(Beginning of Exercise data)

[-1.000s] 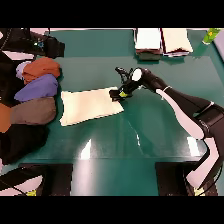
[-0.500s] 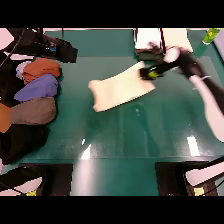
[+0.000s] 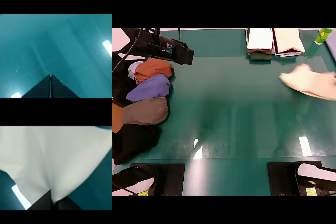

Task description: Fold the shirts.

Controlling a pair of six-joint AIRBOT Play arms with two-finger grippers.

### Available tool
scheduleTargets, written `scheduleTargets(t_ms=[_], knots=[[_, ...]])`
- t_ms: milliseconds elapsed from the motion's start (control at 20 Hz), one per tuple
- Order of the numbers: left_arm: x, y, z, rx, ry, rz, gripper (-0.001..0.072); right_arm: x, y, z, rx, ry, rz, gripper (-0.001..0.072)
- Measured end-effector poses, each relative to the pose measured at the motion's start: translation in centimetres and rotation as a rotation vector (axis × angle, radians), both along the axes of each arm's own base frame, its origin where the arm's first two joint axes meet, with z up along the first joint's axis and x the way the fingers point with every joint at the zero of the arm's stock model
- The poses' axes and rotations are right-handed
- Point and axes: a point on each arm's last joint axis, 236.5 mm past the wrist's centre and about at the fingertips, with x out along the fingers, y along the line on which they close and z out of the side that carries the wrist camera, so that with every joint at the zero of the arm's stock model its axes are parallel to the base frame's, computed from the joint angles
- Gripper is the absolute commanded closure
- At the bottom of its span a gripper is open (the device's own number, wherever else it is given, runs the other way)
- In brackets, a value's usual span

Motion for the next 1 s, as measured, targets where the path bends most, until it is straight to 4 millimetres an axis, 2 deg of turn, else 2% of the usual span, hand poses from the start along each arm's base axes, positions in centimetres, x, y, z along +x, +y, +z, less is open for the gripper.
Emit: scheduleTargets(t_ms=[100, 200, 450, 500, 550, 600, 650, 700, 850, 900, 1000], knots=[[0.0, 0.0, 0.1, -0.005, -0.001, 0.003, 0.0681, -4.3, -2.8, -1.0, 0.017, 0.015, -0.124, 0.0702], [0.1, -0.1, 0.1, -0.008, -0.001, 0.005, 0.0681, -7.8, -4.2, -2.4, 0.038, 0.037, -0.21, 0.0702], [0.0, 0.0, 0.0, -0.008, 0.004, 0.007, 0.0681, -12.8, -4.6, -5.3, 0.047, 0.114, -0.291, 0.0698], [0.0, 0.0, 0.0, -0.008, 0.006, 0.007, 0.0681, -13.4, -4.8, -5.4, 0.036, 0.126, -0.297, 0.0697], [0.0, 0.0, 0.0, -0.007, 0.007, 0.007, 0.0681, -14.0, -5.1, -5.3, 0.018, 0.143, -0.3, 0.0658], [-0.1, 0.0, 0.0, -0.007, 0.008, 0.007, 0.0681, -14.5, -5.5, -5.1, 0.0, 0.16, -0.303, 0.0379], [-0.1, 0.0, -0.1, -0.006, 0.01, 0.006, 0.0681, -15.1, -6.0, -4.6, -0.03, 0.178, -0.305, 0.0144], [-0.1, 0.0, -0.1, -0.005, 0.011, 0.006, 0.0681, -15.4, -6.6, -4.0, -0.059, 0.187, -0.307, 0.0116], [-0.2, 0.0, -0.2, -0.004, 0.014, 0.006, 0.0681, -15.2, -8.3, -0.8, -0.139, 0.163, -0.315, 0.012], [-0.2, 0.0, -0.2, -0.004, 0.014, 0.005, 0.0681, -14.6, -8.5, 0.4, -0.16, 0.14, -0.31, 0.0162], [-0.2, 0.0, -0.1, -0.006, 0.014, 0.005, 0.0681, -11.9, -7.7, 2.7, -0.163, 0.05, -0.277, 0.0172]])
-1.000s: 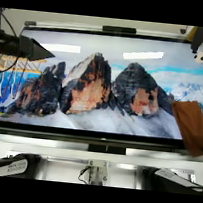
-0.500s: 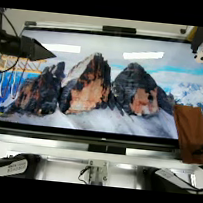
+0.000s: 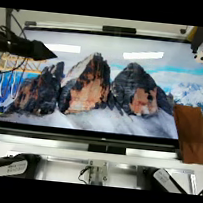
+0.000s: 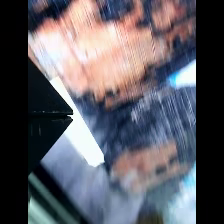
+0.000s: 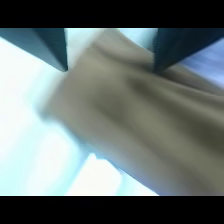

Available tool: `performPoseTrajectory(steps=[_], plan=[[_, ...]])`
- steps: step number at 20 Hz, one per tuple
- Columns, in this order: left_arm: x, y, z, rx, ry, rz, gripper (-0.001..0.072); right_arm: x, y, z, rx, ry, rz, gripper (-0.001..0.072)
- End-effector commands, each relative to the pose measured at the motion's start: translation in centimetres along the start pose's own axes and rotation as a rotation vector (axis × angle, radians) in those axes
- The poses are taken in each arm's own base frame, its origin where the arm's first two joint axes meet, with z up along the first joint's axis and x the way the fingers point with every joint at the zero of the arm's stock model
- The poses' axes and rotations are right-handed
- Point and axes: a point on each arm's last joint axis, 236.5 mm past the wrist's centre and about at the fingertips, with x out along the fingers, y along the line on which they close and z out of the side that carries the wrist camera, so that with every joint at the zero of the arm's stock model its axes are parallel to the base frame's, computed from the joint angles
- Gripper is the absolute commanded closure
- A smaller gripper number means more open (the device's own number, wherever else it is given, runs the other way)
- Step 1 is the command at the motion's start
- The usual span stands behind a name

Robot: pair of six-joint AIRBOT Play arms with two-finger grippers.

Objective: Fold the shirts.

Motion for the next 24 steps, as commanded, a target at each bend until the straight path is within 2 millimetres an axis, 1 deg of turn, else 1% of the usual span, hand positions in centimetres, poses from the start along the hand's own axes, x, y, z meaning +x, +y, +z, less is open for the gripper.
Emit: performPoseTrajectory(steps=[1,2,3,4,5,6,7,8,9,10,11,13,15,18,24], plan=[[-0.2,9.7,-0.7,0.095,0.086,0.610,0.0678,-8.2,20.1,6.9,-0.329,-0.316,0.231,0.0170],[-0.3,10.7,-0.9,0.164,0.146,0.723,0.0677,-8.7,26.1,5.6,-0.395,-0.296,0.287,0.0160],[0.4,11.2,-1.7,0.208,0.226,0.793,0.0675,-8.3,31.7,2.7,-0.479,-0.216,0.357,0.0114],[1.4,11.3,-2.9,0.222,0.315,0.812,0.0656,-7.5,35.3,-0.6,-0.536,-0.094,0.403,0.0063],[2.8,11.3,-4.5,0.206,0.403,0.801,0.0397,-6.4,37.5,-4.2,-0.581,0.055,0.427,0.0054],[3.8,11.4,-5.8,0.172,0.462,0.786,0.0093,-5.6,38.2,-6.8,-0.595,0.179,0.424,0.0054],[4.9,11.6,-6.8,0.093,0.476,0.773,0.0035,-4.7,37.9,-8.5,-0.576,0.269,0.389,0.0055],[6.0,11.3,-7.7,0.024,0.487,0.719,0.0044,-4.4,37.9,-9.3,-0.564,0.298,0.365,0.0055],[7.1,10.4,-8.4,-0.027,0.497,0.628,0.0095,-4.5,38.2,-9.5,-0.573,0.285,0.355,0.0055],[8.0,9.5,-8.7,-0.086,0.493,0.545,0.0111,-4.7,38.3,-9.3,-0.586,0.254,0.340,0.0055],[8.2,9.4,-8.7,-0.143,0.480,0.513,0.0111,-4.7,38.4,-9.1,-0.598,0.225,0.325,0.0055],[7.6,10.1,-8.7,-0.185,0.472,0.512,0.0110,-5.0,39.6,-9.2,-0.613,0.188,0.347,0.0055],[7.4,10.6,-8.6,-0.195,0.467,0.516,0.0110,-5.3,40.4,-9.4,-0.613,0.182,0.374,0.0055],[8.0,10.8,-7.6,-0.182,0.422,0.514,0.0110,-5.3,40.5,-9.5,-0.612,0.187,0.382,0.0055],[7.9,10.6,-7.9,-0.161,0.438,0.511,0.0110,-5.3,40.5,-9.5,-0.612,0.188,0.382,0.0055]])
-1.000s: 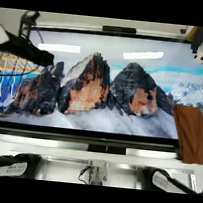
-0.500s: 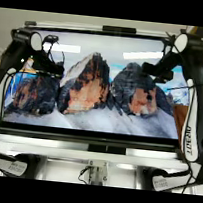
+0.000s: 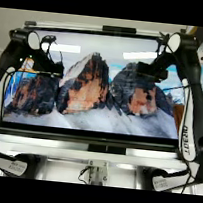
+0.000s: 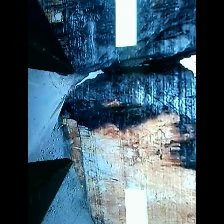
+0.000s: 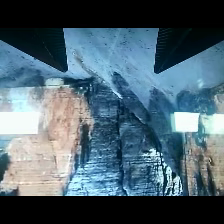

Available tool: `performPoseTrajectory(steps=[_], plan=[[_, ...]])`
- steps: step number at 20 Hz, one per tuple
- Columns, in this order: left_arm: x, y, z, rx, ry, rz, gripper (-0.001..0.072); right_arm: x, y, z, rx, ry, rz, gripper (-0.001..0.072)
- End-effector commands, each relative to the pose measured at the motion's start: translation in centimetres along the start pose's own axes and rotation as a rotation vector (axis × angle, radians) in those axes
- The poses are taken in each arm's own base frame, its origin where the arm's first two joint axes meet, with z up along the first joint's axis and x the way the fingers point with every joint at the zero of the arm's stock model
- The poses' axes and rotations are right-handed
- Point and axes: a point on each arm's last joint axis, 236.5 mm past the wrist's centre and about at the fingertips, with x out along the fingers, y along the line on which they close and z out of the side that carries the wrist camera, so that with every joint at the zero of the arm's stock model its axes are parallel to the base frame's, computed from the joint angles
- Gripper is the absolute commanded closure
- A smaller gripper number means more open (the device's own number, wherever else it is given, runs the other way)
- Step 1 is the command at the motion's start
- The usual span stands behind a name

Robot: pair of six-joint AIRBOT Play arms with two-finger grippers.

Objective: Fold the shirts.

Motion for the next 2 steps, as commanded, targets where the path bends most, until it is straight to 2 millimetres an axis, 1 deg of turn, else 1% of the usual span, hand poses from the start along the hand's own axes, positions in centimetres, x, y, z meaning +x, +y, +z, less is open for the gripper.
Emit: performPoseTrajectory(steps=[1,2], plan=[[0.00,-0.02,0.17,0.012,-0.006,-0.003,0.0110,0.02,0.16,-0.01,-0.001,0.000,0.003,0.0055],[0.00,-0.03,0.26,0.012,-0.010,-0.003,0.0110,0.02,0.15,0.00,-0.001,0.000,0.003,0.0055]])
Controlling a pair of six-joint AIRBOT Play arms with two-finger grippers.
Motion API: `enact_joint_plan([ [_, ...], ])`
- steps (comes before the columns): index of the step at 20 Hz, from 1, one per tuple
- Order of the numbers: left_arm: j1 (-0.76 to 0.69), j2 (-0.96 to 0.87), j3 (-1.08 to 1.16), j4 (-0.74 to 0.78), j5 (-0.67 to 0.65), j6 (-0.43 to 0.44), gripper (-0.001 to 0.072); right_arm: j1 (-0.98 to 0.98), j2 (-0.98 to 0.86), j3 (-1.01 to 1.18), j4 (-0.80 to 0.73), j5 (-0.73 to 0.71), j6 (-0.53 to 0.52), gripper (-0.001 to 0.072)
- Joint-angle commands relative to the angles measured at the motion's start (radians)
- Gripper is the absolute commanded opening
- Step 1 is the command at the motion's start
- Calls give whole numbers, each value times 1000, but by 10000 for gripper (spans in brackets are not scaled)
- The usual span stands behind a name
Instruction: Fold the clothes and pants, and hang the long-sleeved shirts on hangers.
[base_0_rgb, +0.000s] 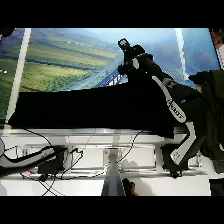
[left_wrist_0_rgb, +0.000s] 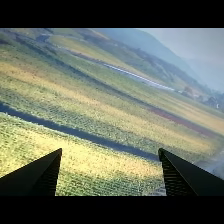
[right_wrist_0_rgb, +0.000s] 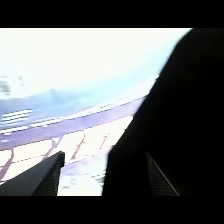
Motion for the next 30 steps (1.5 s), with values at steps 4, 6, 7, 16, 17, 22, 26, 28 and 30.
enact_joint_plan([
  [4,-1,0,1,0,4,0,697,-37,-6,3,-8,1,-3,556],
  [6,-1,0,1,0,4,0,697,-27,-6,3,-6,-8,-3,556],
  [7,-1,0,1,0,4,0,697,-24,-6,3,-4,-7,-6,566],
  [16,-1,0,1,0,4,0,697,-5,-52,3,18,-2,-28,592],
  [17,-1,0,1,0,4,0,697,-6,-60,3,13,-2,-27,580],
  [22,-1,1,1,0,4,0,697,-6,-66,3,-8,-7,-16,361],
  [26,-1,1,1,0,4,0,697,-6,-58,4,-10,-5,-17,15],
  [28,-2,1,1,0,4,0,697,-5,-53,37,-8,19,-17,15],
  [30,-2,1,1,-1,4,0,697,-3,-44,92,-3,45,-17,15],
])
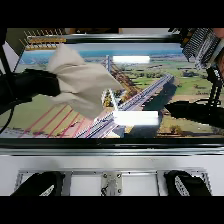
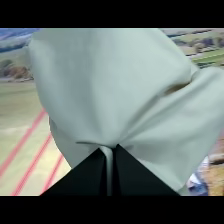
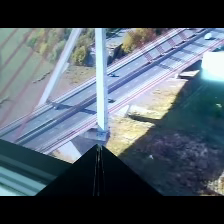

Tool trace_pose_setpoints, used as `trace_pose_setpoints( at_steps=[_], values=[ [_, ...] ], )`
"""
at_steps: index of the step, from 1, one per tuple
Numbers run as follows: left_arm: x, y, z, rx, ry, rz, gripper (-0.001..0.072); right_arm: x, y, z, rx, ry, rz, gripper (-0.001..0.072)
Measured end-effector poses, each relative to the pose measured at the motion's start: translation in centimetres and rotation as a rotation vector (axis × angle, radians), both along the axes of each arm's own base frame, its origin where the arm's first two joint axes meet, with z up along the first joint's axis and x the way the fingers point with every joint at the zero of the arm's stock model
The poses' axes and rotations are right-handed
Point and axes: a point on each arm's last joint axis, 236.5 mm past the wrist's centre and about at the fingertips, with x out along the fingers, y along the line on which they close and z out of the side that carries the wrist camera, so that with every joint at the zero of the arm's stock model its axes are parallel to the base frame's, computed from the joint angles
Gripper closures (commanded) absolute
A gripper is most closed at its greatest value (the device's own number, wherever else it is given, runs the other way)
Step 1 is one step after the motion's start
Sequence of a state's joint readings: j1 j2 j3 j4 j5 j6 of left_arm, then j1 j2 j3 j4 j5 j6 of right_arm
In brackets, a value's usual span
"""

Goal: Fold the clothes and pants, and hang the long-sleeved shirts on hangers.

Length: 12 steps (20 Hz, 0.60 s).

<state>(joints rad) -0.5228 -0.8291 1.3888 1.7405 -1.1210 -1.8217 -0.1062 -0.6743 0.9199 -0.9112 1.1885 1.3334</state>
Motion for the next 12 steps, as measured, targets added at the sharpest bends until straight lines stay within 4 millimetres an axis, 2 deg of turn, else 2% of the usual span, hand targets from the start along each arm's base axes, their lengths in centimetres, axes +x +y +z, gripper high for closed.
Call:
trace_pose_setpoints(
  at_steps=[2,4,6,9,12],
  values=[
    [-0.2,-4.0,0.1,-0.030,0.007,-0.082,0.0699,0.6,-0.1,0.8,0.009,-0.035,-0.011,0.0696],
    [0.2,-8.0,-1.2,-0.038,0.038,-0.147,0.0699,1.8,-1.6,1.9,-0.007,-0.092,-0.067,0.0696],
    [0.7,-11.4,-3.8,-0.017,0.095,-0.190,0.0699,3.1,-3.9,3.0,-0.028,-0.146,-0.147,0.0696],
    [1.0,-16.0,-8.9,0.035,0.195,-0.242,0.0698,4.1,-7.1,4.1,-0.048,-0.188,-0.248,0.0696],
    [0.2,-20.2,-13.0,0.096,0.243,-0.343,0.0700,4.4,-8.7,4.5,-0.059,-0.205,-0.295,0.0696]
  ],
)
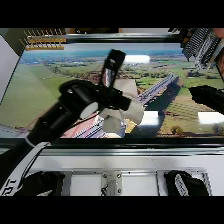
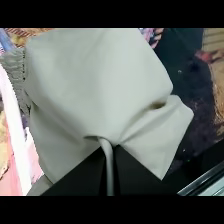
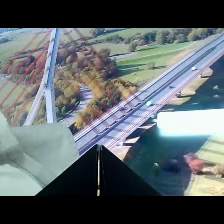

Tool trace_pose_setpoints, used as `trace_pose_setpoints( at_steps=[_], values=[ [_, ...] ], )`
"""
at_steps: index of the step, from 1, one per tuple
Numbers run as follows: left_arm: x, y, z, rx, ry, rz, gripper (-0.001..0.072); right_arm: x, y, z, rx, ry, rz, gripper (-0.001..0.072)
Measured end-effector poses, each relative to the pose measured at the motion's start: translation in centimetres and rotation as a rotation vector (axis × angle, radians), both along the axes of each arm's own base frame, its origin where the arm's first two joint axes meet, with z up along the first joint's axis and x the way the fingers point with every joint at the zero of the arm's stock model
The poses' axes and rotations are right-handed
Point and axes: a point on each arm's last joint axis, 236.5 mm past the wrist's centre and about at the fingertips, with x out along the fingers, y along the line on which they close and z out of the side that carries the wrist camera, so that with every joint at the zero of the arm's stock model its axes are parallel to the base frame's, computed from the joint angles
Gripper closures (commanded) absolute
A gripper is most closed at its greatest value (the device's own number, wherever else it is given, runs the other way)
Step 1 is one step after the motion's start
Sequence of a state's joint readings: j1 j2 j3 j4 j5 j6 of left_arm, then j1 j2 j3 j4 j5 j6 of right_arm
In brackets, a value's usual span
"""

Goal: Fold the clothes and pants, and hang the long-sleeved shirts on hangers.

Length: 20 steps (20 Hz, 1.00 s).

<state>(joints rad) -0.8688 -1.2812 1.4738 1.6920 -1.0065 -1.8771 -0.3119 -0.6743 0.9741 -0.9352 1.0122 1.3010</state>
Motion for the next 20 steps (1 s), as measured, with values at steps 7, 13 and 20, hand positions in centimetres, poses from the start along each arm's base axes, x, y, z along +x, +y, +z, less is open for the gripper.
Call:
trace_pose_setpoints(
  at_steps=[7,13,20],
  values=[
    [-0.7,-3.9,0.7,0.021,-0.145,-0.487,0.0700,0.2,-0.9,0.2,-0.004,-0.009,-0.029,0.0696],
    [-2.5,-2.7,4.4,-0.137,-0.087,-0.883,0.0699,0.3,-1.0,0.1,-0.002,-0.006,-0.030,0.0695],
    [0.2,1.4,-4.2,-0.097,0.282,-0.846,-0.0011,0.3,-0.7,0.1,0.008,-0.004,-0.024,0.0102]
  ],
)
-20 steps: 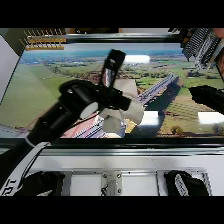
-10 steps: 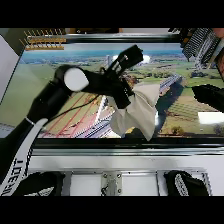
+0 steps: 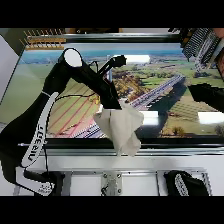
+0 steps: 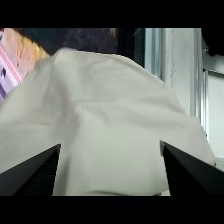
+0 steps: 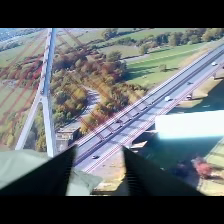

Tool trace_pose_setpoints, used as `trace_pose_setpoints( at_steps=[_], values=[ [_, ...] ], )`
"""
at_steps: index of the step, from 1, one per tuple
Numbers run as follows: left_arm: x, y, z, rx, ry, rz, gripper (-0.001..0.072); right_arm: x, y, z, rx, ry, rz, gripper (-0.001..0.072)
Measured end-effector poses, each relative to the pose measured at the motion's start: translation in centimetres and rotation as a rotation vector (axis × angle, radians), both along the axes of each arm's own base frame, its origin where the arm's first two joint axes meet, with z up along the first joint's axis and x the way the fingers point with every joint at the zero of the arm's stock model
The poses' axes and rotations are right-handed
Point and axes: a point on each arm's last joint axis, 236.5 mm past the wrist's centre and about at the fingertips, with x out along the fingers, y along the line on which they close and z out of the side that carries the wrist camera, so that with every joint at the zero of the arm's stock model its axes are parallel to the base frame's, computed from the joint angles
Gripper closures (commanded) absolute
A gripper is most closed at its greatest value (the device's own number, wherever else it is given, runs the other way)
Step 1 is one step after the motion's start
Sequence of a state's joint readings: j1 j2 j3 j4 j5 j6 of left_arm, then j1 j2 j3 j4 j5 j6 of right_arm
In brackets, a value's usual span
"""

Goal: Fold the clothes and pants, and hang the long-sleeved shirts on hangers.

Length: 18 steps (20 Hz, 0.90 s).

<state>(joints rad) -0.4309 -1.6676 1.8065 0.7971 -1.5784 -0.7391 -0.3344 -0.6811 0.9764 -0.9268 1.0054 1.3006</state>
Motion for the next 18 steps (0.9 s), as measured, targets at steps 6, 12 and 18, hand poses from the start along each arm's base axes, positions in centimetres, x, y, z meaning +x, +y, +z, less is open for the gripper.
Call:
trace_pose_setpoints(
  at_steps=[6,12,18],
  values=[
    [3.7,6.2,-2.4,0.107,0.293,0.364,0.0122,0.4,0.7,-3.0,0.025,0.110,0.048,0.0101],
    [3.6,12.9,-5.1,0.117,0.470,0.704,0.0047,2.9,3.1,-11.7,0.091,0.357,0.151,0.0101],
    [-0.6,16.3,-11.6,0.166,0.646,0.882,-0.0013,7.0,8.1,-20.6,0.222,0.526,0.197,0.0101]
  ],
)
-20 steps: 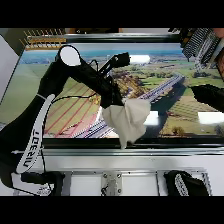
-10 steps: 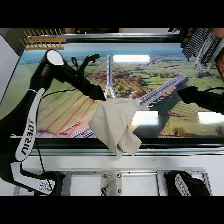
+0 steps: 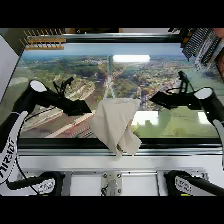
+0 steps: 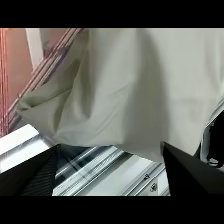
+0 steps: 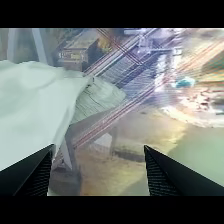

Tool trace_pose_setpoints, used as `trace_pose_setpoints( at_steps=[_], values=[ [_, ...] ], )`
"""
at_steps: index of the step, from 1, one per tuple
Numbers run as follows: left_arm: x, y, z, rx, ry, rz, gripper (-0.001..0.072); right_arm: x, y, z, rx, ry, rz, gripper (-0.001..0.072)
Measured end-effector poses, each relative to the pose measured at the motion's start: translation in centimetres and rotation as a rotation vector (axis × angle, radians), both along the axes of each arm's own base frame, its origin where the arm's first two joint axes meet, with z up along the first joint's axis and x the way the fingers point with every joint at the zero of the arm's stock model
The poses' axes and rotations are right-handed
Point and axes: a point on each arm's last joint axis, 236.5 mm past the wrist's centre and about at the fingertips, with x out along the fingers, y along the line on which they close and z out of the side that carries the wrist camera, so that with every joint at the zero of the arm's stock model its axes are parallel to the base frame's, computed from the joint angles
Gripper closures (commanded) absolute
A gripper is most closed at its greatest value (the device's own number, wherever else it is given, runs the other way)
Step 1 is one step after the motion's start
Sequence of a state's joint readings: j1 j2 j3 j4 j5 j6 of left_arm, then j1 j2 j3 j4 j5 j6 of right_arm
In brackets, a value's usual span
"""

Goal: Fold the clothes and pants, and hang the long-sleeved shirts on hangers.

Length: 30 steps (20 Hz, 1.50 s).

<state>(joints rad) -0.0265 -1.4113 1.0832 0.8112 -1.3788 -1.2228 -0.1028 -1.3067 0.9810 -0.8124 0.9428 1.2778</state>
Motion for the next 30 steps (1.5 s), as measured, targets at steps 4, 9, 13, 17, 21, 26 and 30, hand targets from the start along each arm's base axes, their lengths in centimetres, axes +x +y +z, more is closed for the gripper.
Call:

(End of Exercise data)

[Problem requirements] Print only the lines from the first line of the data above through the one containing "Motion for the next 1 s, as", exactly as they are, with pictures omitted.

[Written response]
[-1.000s] 
[-0.500s] 
[+0.000s] 

Task description: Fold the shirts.

Controlling a pair of six-joint AIRBOT Play arms with two-finger grippers.

### Available tool
scheduleTargets, written `scheduleTargets(t_ms=[_], knots=[[_, ...]])`
- t_ms: milliseconds elapsed from the motion's start (control at 20 Hz), one per tuple
- Order of the numbers: left_arm: x, y, z, rx, ry, rz, gripper (-0.001..0.072); right_arm: x, y, z, rx, ry, rz, gripper (-0.001..0.072)
- Measured end-effector poses, each relative to the pose measured at the motion's start: translation in centimetres and rotation as a rotation vector (axis × angle, radians), both along the axes of each arm's own base frame, its origin where the arm's first two joint axes meet, with z up along the first joint's axis and x the way the fingers point with every joint at the zero of the arm's stock model
- The poses' axes and rotations are right-handed
- Point and axes: a point on each arm's last joint axis, 236.5 mm past the wrist's centre and about at the fingertips, with x out along the fingers, y along the line on which they close and z out of the side that carries the wrist camera, so that with every joint at the zero of the arm's stock model its axes are parallel to the base frame's, computed from the joint angles
- Gripper is the absolute commanded closure
- At the bottom of its span a gripper is open (the device's own number, wherever else it is given, runs the other way)
- In brackets, a value's usual span

Motion for the next 1 s, as measured, targets where the path bends most, until it is straight to 4 millimetres an axis, 2 deg of turn, else 2% of the usual span, hand poses from the start along each arm's base axes, positions in centimetres, x, y, z along +x, +y, +z, less is open for the gripper.

Nothing remains to add to the answer.